Copy each line below containing "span".

[[ Supplied information, beginning ]]

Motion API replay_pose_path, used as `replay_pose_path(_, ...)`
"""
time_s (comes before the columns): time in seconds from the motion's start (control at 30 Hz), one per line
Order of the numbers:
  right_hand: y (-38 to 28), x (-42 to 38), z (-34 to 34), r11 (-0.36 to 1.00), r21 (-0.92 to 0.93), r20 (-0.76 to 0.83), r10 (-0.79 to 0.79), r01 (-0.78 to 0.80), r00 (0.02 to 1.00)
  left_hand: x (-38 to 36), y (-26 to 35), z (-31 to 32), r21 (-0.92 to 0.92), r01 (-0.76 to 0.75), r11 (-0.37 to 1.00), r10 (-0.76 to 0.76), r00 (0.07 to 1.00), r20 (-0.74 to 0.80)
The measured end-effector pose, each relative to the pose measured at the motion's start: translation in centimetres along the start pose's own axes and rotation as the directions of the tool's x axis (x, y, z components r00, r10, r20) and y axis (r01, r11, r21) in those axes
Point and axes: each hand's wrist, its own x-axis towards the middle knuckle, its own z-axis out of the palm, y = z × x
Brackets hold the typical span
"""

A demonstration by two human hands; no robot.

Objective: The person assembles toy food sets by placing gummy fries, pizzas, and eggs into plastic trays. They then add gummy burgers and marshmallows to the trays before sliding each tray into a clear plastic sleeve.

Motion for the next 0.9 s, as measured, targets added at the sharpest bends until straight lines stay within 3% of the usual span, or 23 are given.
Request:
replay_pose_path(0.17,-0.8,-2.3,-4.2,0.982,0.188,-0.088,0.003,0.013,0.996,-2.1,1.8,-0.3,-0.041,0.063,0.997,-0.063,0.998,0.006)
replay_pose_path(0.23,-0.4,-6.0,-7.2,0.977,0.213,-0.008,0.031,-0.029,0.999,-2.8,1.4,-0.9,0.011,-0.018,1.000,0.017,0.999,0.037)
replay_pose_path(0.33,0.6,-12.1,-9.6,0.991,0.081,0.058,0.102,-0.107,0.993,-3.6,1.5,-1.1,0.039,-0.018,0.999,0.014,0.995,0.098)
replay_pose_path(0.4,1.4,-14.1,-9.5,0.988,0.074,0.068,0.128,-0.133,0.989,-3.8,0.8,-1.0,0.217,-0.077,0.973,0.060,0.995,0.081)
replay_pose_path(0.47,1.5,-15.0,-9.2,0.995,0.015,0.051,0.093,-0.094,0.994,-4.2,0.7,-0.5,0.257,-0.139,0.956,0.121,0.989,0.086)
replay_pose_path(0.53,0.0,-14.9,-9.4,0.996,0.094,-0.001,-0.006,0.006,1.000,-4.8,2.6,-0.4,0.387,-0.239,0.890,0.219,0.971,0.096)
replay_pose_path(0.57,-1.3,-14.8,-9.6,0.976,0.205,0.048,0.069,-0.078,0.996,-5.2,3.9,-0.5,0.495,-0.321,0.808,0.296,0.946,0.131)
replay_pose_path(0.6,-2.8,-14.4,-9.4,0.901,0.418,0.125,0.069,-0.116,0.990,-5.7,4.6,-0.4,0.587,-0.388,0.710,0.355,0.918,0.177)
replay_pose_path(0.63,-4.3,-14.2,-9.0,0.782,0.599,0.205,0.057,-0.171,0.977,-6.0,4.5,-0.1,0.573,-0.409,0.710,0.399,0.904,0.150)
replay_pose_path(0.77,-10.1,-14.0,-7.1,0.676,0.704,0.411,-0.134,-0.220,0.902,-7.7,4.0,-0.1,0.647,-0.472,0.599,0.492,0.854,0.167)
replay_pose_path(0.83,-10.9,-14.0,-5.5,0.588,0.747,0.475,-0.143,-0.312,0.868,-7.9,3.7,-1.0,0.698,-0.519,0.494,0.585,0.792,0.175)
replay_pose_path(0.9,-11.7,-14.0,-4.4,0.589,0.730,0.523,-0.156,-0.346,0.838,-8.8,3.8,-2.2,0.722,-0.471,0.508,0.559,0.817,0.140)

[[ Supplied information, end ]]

Written reply:
Brackets hold the typical span
Motion for the next 0.9 s, as measured, targets added at the sharpest bends until straight lines stay within 3% of the usual span, or 23 are given.

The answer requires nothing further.